* PROBLEM DESCRIPTION *
Go through the listing below and gather every line with the word "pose".

* INFORMATION PROVIDED *

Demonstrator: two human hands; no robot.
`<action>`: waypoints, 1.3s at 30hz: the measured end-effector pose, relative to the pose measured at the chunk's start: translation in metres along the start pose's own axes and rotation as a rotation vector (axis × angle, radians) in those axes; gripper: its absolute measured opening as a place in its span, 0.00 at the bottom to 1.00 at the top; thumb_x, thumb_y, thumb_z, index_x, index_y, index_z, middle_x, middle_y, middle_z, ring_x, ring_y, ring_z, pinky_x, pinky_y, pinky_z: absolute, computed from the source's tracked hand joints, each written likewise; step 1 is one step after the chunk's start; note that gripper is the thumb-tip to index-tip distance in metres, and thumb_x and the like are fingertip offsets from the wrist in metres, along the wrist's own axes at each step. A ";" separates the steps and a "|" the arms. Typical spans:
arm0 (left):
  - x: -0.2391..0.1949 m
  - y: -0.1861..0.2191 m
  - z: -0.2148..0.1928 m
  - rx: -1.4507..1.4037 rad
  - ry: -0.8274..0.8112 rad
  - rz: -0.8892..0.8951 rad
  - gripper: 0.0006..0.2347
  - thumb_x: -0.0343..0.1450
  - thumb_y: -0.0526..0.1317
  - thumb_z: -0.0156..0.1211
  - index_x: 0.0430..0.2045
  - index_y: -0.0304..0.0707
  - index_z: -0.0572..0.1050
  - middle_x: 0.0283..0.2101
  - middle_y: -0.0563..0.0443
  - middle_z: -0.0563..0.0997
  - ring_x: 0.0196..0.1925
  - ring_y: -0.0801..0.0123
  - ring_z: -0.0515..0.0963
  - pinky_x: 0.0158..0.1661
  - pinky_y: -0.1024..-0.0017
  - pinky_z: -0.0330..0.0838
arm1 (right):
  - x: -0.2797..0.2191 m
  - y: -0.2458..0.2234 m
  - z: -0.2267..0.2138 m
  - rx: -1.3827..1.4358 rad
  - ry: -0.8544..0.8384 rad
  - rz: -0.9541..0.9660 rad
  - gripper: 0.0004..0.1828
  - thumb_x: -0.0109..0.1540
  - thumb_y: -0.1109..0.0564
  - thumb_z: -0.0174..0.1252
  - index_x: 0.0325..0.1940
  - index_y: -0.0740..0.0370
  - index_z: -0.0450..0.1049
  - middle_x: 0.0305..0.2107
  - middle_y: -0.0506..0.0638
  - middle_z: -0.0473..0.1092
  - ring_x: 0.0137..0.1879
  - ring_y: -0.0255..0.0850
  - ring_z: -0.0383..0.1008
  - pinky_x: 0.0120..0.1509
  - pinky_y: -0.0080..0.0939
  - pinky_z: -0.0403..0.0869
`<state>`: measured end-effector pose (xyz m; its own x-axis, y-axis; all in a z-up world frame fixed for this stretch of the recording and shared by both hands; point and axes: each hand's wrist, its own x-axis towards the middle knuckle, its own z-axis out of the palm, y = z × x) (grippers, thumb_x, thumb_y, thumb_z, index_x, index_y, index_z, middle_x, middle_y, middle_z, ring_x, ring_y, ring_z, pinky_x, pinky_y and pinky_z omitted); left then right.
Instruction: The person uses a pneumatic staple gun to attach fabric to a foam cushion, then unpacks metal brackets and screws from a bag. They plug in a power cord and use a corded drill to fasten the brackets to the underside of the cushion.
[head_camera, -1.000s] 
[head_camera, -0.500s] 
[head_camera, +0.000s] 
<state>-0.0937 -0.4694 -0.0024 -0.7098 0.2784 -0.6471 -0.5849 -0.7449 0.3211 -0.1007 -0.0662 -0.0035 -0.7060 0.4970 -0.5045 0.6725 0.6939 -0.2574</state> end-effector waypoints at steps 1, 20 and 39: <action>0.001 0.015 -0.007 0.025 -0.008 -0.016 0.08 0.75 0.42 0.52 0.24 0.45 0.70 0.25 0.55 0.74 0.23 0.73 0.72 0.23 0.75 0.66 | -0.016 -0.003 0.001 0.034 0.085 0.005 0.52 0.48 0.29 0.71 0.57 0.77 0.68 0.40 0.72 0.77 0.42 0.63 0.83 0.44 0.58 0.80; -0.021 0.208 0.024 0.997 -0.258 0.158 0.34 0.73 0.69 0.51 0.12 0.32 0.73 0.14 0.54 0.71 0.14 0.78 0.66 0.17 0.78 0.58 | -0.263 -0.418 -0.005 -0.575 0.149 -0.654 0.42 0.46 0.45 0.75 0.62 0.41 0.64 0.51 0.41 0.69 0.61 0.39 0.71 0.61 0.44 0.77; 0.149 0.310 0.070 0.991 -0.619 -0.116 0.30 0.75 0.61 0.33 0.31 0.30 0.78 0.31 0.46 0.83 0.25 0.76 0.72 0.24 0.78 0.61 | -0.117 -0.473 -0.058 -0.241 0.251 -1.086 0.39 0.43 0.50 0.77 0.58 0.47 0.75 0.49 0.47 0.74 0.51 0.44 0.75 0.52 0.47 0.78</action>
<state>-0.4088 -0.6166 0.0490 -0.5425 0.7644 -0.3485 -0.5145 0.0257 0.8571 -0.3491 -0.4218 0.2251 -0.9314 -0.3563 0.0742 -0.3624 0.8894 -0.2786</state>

* EXERCISE RESPONSE *
`<action>`: waypoints, 1.3s at 30hz: the measured end-effector pose, relative to the pose measured at the chunk's start: translation in metres along the start pose's own axes and rotation as a rotation vector (axis × angle, radians) in those axes; gripper: its absolute measured opening as a place in its span, 0.00 at the bottom to 1.00 at the top; thumb_x, thumb_y, thumb_z, index_x, index_y, index_z, middle_x, middle_y, middle_z, ring_x, ring_y, ring_z, pinky_x, pinky_y, pinky_z: absolute, computed from the source's tracked hand joints, each written likewise; step 1 is one step after the chunk's start; note that gripper is the thumb-tip to index-tip distance in metres, and thumb_x and the like are fingertip offsets from the wrist in metres, along the wrist's own axes at each step. A ";" separates the steps and a "|" the arms. Typical spans:
`<state>`: measured end-effector pose (xyz m; its own x-axis, y-axis; all in a z-up world frame fixed for this stretch of the recording and shared by both hands; point and axes: each hand's wrist, its own x-axis towards the middle knuckle, its own z-axis out of the palm, y = z × x) (grippers, thumb_x, thumb_y, thumb_z, index_x, index_y, index_z, middle_x, middle_y, middle_z, ring_x, ring_y, ring_z, pinky_x, pinky_y and pinky_z omitted); left then right.

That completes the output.